RIP to one of the greatest inventor in the history of mankind .


Mikhail Kalashnikov, designer of AK-47, 1919-2013

By John Kampfner

Mikhail Kalashnikov, the father of the world's most popular assault rifle, is handed an AK-74©Getty

Mikhail Kalashnikov, who has died at the age of 94, invented the most ubiquitous weapon in modern warfare. At least 75m of the AK-47 assault rifles that bear his name have spread around the world since the second world war. Yet the Soviet state, though awarding him the Stalin Prize when he was 30, paid no royalties and he long lived on a modest pension in the once closed town of Izhevsk, near the Ural Mountains that straddle Europe and Asia.

As the country opened up in the 1980s, his first trips to the west led him to resent the luxury and stardom often proffered to lesser counterparts elsewhere. It was only later that the Russian leadership, veering once again towards authoritarianism after a brief flirtation with liberal democracy, began publicly to laud one of its most impressive engineers.



At Kalashnikov’s 75th birthday celebration in 1994, President Boris Yeltsin conferred on him the Order of St Vladimir, Russia’s highest award. In 2009, on reaching 90, he was named a “Hero of the Russian Federation” by President Dmitry Medvedev.

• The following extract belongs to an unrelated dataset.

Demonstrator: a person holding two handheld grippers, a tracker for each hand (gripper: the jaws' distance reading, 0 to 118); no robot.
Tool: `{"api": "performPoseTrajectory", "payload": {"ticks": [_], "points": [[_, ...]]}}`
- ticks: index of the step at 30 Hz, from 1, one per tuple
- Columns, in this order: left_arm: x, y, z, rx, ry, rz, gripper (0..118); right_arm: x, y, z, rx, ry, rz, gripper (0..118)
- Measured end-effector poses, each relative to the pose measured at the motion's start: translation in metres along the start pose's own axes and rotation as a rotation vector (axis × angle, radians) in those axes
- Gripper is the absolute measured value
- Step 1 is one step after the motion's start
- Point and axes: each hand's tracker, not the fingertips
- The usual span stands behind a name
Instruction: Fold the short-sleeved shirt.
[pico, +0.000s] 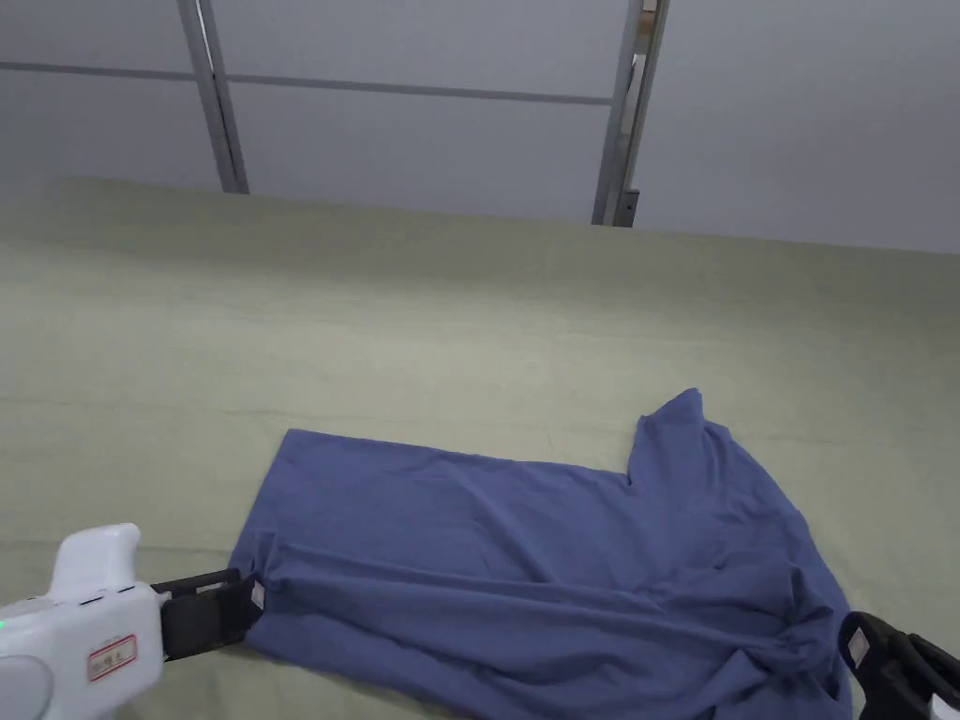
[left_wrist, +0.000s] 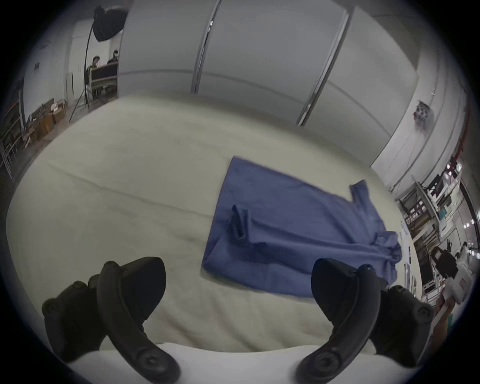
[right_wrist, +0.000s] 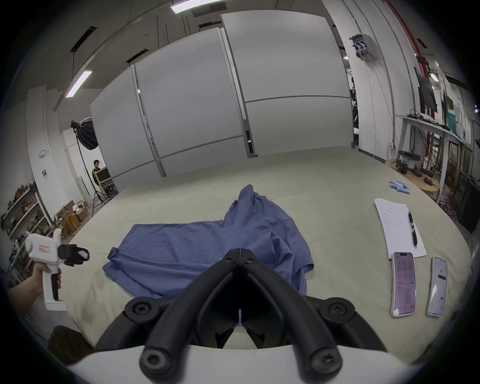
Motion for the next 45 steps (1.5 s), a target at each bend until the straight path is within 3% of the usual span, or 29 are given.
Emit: {"api": "performPoseTrajectory", "payload": {"ticks": [4,6,8,9,10,11,12,13,14,15,18,21,22,23,24,25,26,29,33,37,42,45], "points": [[-0.022,-0.003,-0.049,-0.119,0.052,0.016,118,-0.003,-0.007,-0.004,-0.046,-0.009,0.032,2],[-0.008,0.003,-0.061,-0.157,0.077,0.058,103,-0.001,-0.011,-0.007,-0.068,-0.014,0.024,2],[-0.01,-0.002,-0.075,-0.182,0.088,0.097,76,0.002,-0.016,-0.012,-0.091,-0.03,0.012,3],[-0.002,-0.002,-0.079,-0.191,0.13,0.084,74,0.003,-0.018,-0.016,-0.108,-0.047,0.005,8],[0.003,-0.002,-0.075,-0.142,0.14,0.037,69,0.006,-0.02,-0.019,-0.12,-0.068,-0.001,28],[0.008,-0.002,-0.071,-0.144,0.144,0.011,37,0.01,-0.022,-0.025,-0.137,-0.09,-0.002,74],[0.011,-0.002,-0.068,-0.13,0.168,-0.025,5,0.015,-0.024,-0.033,-0.176,-0.108,-0.009,108],[0.01,-0.003,-0.066,-0.107,0.154,-0.043,5,0.02,-0.026,-0.043,-0.221,-0.132,-0.022,118],[0.011,-0.002,-0.062,-0.096,0.067,-0.014,5,0.026,-0.029,-0.052,-0.262,-0.156,-0.037,118],[0.011,-0.001,-0.06,-0.113,0.081,-0.013,5,0.032,-0.03,-0.06,-0.246,-0.164,-0.047,118],[0.016,-0.002,-0.051,-0.102,0.092,-0.043,5,0.05,-0.041,-0.096,-0.406,-0.246,-0.086,118],[0.016,-0.002,-0.046,-0.104,0.085,-0.035,5,0.061,-0.049,-0.125,-0.508,-0.221,-0.158,113],[0.017,-0.003,-0.043,-0.102,0.084,-0.039,5,0.061,-0.051,-0.129,-0.524,-0.195,-0.181,96],[0.018,-0.003,-0.04,-0.104,0.086,-0.046,5,0.056,-0.05,-0.132,-0.539,-0.177,-0.166,51],[0.018,-0.004,-0.037,-0.106,0.087,-0.052,5,0.05,-0.045,-0.128,-0.515,-0.245,-0.083,39],[0.021,-0.003,-0.033,-0.105,0.082,-0.057,5,0.046,-0.04,-0.126,-0.502,-0.151,-0.093,14],[0.021,-0.003,-0.028,-0.105,0.077,-0.06,5,0.042,-0.037,-0.119,-0.489,-0.134,-0.12,7],[0.025,0.001,-0.006,-0.099,0.057,-0.056,5,0.038,-0.021,-0.1,-0.456,-0.107,-0.112,7],[0.023,0.001,0.036,-0.071,0.03,-0.03,5,0.045,0.0,-0.056,-0.395,-0.042,-0.163,7],[0.015,-0.02,0.076,-0.071,0.033,-0.008,5,0.052,0.003,-0.012,-0.405,-0.047,-0.165,7],[0.0,-0.072,0.085,-0.245,0.089,0.042,5,0.06,-0.036,0.016,-0.575,-0.092,-0.138,7],[-0.007,-0.099,0.071,-0.352,0.151,0.051,5,0.062,-0.068,0.01,-0.726,-0.148,-0.077,7]]}}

Mikhail Timofeyevich Kalashnikov was born on November 10 1919 into humble surroundings in western Siberia. After basic secondary schooling he became a technician on the Turkestan-Siberian railway. When war came he was drafted as a tank mechanic to the front near Bryansk in the west of Russia. Within months he was injured and it was in hospital that he became obsessed by his dream.

“I decided to build a gun of my own which could stand up to the Germans. It was a bit of a crazy escapade, I suppose. I didn’t have any specialist education and I couldn’t even draw,” he said. His first designs attracted little attention, but on release from hospital he went back to his engine workshop in Siberia to try to make a prototype.

It was not long before he was on his way to Alma Ata, the capital of Kazakhstan, with his first model in his hand. On arrival he was arrested for carrying unauthorised firearms, but the police released him when he told them of his dream project.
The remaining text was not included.